Sur place, l'homme a en effet payé la scolarité de plusieurs enfants. Mais derrière le paravent humanitaire, il est accusé d'avoir imposé des masturbations ou des fellations à des garçons d'une dizaine d'années, parfois moins, lors de douches ou en dormant la nuit avec eux. Une ONG népalaise spécialisée, Saathi, observe Philippe G. en compagnie de plusieurs enfants dans différents hôtels et lieux publics de Katmandou, puis rédige un rapport alertant les autorités françaises en mai 2014.

"Comment Philippe G., avec son profil et son passé judiciaire, a-t-il pu effectuer ces séjours en Asie?
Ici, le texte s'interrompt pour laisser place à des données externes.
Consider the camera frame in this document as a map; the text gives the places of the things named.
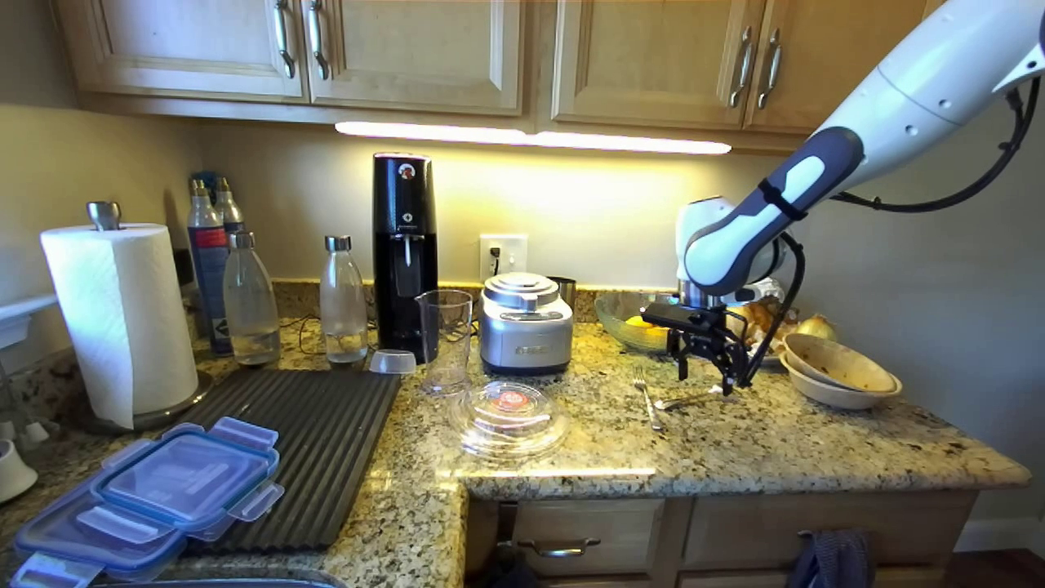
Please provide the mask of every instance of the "glass bottle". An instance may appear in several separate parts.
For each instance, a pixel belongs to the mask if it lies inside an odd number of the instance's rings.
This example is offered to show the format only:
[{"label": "glass bottle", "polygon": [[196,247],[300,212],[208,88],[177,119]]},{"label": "glass bottle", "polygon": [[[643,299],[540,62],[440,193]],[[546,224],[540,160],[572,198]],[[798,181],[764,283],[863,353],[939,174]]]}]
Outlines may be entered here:
[{"label": "glass bottle", "polygon": [[226,224],[230,234],[243,227],[243,212],[238,212],[238,206],[237,206],[230,175],[218,175],[216,212],[218,212],[218,220],[221,220],[221,224]]},{"label": "glass bottle", "polygon": [[322,341],[328,361],[367,360],[367,299],[350,234],[323,234]]},{"label": "glass bottle", "polygon": [[281,357],[281,320],[270,276],[255,251],[255,231],[238,227],[230,242],[221,293],[232,357],[243,367],[264,367]]},{"label": "glass bottle", "polygon": [[202,330],[208,337],[213,353],[230,357],[232,341],[226,327],[226,299],[221,299],[221,276],[230,260],[230,234],[221,227],[218,212],[208,202],[208,189],[202,181],[191,182],[191,251],[194,251],[194,271],[201,286],[201,309],[202,309]]}]

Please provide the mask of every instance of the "wall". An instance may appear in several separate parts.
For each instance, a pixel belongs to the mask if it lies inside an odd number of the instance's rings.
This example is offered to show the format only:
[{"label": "wall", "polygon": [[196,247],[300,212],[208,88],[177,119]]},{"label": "wall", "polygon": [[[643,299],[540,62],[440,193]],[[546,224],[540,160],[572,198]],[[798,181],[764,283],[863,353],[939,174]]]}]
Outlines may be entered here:
[{"label": "wall", "polygon": [[[1008,131],[1002,109],[890,181],[902,198],[963,187]],[[440,276],[477,281],[482,231],[526,231],[536,271],[581,286],[670,286],[673,221],[696,197],[745,197],[778,157],[643,160],[347,141],[328,127],[213,127],[205,164],[226,169],[279,276],[315,276],[322,234],[350,231],[371,273],[373,152],[434,160]],[[824,202],[794,234],[806,246],[805,309],[902,372],[908,391],[1045,472],[1045,231],[1041,124],[980,198],[934,214]],[[1045,484],[980,499],[980,518],[1035,517]]]},{"label": "wall", "polygon": [[[201,166],[184,120],[115,119],[74,109],[48,3],[0,3],[0,303],[53,292],[39,231],[82,224],[88,198],[122,198],[127,220],[163,221]],[[33,320],[24,361],[60,320]]]}]

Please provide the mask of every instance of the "paper towel roll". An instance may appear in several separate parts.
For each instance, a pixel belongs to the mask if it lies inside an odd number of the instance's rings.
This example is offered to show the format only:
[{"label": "paper towel roll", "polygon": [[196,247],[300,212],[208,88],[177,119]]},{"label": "paper towel roll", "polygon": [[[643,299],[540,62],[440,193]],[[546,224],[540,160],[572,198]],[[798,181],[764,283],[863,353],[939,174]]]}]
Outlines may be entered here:
[{"label": "paper towel roll", "polygon": [[135,414],[191,403],[201,377],[168,224],[70,224],[39,242],[95,414],[135,431]]}]

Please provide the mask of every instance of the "wooden cabinet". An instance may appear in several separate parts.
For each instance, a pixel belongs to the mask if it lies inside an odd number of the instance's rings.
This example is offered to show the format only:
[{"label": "wooden cabinet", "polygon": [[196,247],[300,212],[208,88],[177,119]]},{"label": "wooden cabinet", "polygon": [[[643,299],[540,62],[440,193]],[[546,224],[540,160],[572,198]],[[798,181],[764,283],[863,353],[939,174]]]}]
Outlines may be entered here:
[{"label": "wooden cabinet", "polygon": [[635,499],[475,499],[469,568],[516,552],[551,586],[778,588],[805,535],[857,530],[870,538],[875,586],[928,588],[977,493],[782,493]]},{"label": "wooden cabinet", "polygon": [[928,0],[559,0],[551,119],[814,131]]},{"label": "wooden cabinet", "polygon": [[336,120],[350,109],[408,120],[499,114],[526,131],[799,138],[939,0],[55,5],[78,86],[158,114]]},{"label": "wooden cabinet", "polygon": [[521,0],[60,0],[85,90],[523,111]]},{"label": "wooden cabinet", "polygon": [[323,0],[306,29],[317,105],[523,111],[523,0]]},{"label": "wooden cabinet", "polygon": [[270,0],[55,0],[85,90],[300,100],[299,25]]},{"label": "wooden cabinet", "polygon": [[736,18],[731,39],[754,35],[754,67],[736,100],[753,131],[814,131],[899,47],[934,0],[768,0],[760,23]]},{"label": "wooden cabinet", "polygon": [[977,493],[699,496],[682,572],[708,586],[772,586],[810,530],[857,530],[881,577],[942,577]]},{"label": "wooden cabinet", "polygon": [[559,0],[551,119],[632,127],[736,127],[715,90],[737,53],[728,23],[758,0]]}]

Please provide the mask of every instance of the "upper cabinet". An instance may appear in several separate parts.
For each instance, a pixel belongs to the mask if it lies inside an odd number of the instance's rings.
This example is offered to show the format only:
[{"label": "upper cabinet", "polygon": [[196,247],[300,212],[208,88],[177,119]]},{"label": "upper cabinet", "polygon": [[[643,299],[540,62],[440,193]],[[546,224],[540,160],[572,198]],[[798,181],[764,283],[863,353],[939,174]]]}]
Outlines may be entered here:
[{"label": "upper cabinet", "polygon": [[551,119],[565,124],[736,127],[715,90],[728,23],[758,0],[559,0]]},{"label": "upper cabinet", "polygon": [[932,0],[559,0],[551,119],[814,131]]},{"label": "upper cabinet", "polygon": [[523,111],[521,0],[60,0],[60,13],[85,90]]},{"label": "upper cabinet", "polygon": [[78,86],[117,109],[255,120],[499,114],[526,131],[798,138],[939,0],[55,5]]},{"label": "upper cabinet", "polygon": [[731,41],[753,35],[754,72],[745,88],[718,78],[731,109],[754,131],[814,131],[899,47],[934,0],[768,0],[760,18],[748,13]]},{"label": "upper cabinet", "polygon": [[523,111],[523,0],[306,0],[305,18],[322,105]]},{"label": "upper cabinet", "polygon": [[55,0],[85,90],[299,100],[292,9],[270,0]]}]

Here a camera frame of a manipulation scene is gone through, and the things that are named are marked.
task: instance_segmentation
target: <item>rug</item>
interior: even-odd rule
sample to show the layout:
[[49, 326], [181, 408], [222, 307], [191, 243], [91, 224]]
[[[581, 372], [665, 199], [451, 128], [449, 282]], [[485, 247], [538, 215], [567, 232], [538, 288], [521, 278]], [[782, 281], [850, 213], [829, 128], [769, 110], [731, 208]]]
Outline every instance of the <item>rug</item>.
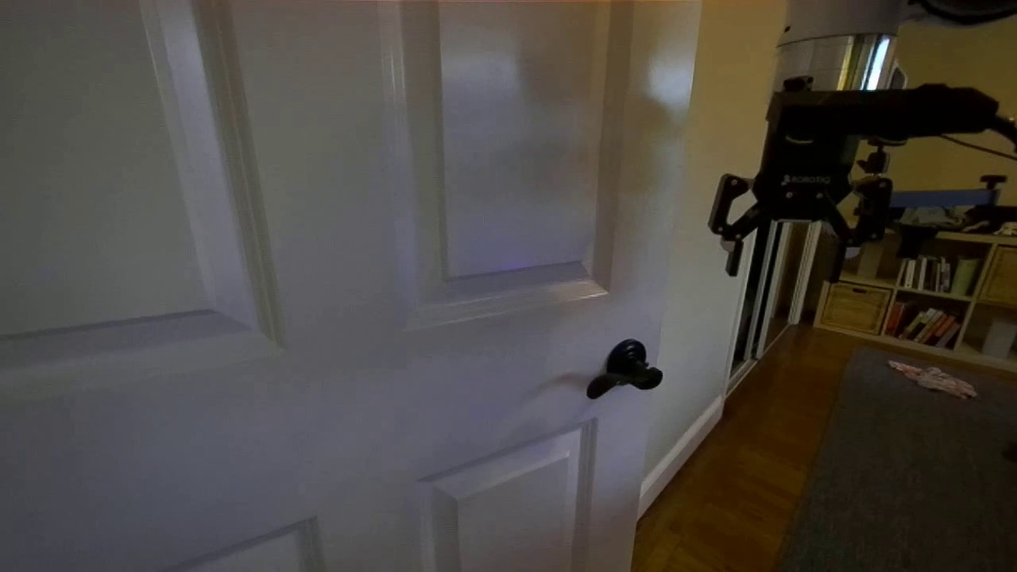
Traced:
[[1017, 569], [1017, 386], [970, 380], [962, 403], [859, 353], [778, 569]]

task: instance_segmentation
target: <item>door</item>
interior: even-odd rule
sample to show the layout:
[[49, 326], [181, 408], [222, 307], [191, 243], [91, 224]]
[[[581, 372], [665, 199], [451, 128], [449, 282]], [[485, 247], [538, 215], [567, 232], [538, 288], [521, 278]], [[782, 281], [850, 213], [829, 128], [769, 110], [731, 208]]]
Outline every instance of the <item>door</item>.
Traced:
[[736, 323], [736, 346], [731, 363], [731, 390], [748, 378], [788, 326], [790, 285], [796, 269], [796, 224], [773, 224], [756, 232], [748, 293]]
[[625, 569], [691, 16], [7, 0], [0, 569]]

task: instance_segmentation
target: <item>hardwood floor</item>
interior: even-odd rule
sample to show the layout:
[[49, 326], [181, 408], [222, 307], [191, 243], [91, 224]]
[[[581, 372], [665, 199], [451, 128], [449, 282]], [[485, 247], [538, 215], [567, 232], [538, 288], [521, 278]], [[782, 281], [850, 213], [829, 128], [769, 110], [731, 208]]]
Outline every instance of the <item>hardwood floor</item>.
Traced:
[[[818, 452], [842, 370], [859, 346], [867, 342], [822, 332], [788, 332], [727, 400], [719, 429], [638, 520], [633, 569], [773, 569]], [[1013, 378], [948, 367], [956, 375]]]

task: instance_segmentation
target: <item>wall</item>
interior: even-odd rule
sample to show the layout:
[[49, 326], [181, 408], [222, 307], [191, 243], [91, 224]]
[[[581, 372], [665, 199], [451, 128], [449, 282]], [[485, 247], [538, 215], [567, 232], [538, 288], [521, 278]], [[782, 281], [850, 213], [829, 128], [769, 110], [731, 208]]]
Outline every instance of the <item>wall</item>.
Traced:
[[[900, 32], [897, 56], [919, 83], [975, 85], [994, 94], [1004, 115], [1017, 115], [1017, 23], [994, 23], [980, 29], [953, 29], [939, 23], [911, 23]], [[990, 149], [1010, 149], [1001, 137], [962, 137]], [[981, 156], [971, 149], [949, 146], [945, 141], [911, 141], [904, 149], [891, 151], [891, 179], [903, 192], [960, 192], [980, 188], [981, 174], [1006, 174], [1010, 185], [1001, 204], [1017, 204], [1017, 162]]]
[[682, 149], [674, 151], [682, 185], [662, 346], [668, 380], [657, 390], [646, 495], [670, 480], [689, 453], [689, 436], [705, 429], [695, 418], [716, 414], [707, 408], [727, 390], [743, 282], [722, 273], [705, 219], [716, 181], [759, 166], [782, 10], [782, 0], [703, 2], [691, 107]]

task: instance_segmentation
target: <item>door handle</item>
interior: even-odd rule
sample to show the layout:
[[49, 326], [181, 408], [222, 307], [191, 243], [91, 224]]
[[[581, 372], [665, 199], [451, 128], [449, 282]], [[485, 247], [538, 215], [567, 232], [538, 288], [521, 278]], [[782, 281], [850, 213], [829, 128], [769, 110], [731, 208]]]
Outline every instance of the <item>door handle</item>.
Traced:
[[638, 341], [624, 341], [609, 349], [603, 372], [585, 388], [591, 400], [603, 397], [614, 386], [633, 386], [651, 390], [665, 380], [665, 372], [646, 363]]

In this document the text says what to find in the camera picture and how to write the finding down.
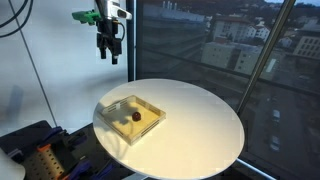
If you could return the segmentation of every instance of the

Nous nous interrogeons sur une défaillance des autorités et souhaitons comprendre comment il a pu passer entre les mailles du filet", réagit auprès de BFMTV.com Noémie Saidi-Cottier, qui représente l'association de protection de l'enfance Ecpat.

La justice ouvre une enquête en mars 2015, confiée à l'Office central pour la répression des violences aux personnes (OCRVP), qui se déplace en Asie. La liste des victimes déclarées est longue: quinze garçons népalais, neuf Cambodgiens, âgés de 6 à 14 ans au moment des faits. Parmi eux, V., âgé de 7 ans quand, selon ses déclarations aux enquêteurs, Philippe G. l'aurait masturbé dans un orphelinat et lui aurait donné "un collier en forme d'éléphant ainsi que des bonbons et des gâteaux."

Un profil "particulièrement alarmant"

Un temps en cavale, le fugitif est interpellé dans le Gard, près de chez sa mère octogénaire. En garde à vue, il nie d'abord les faits et assure contrôler son attirance sexuelle pour les jeunes garçons grâce à son suivi thérapeutique. Mais il reconnaît finalement quelques semaines plus tard, devant le juge d'instruction qui le met en examen, des "attouchements sexuels." S'il n'a pas avoué jusqu'alors, c'est à cause, dit-il, du soutien de membres de sa famille, qui le pensaient guéri.

D'abord écroué, Philippe G. est placé sous contrôle judiciaire fin 2018, à la fin de la période légale de détention provisoire en correctionnelle. Il a depuis l’interdiction d'entrer en contact avec des mineurs. Selon le rapport d'un expert, son profil est jugé "particulièrement alarmant."

"Philippe G. cherchait son plaisir auprès des jeunes garçons, sans se soucier du mal qu'il pouvait leur faire", conclut un autre.

Il est, selon Me Noémie Saidi-Cottier, relativement rare de voir autant de parties civiles constituées dans un dossier de pédophilie à l'étranger. Elle espère une indemnisation des enfants à la hauteur du préjudice subi, afin qu'ils puissent poursuivre leur scolarité. L’ancien humanitaire encourt, en état de récidive légale, 20 ans de prison.